══ Given material ══

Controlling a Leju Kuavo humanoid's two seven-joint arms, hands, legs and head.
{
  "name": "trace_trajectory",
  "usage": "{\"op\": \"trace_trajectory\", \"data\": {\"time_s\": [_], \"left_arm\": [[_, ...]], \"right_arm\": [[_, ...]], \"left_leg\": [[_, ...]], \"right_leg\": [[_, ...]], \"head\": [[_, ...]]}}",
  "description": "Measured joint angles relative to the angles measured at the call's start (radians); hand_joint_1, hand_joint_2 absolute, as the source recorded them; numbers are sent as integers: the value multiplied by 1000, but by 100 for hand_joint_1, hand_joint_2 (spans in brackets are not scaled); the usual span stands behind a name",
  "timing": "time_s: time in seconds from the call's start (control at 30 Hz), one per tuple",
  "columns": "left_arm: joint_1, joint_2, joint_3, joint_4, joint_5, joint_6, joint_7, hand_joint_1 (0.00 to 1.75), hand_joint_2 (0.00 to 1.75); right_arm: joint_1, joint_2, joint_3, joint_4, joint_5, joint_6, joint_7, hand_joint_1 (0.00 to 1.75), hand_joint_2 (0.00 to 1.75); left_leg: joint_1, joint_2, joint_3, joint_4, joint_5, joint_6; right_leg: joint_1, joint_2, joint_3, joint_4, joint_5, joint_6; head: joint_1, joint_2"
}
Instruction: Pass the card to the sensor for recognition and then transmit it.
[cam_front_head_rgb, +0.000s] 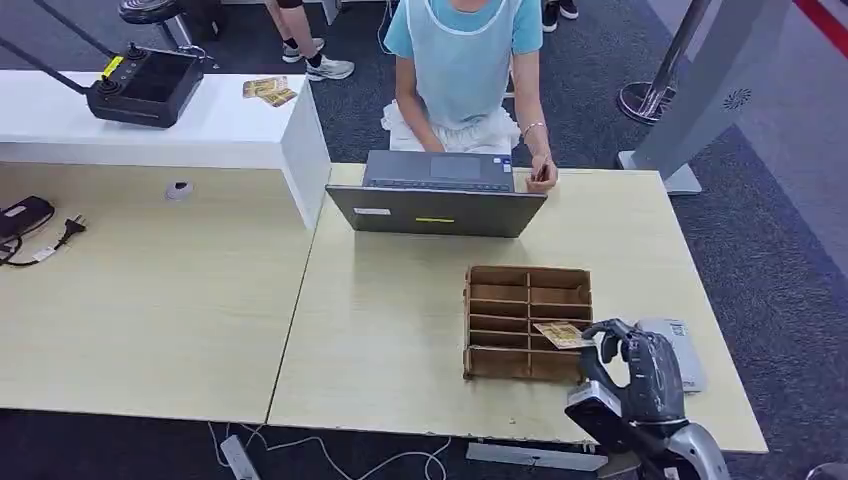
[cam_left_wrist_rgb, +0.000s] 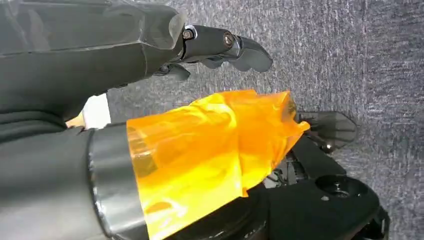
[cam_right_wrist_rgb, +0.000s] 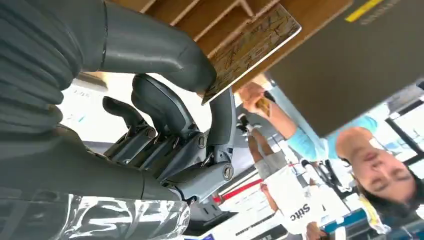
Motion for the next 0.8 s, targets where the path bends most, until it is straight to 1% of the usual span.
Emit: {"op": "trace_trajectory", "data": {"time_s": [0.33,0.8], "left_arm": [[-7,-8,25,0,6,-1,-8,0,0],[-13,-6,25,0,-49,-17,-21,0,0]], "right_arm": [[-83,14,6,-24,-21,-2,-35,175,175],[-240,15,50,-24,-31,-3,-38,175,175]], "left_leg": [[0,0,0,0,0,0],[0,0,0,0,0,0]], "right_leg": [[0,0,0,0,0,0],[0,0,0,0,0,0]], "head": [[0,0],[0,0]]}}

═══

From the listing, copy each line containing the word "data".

Reply to the task:
  "usage": "{\"op\": \"trace_trajectory\", \"data\": {\"time_s\": [_], \"left_arm\": [[_, ...]], \"right_arm\": [[_, ...]], \"left_leg\": [[_, ...]], \"right_leg\": [[_, ...]], \"head\": [[_, ...]]}}",
Emit: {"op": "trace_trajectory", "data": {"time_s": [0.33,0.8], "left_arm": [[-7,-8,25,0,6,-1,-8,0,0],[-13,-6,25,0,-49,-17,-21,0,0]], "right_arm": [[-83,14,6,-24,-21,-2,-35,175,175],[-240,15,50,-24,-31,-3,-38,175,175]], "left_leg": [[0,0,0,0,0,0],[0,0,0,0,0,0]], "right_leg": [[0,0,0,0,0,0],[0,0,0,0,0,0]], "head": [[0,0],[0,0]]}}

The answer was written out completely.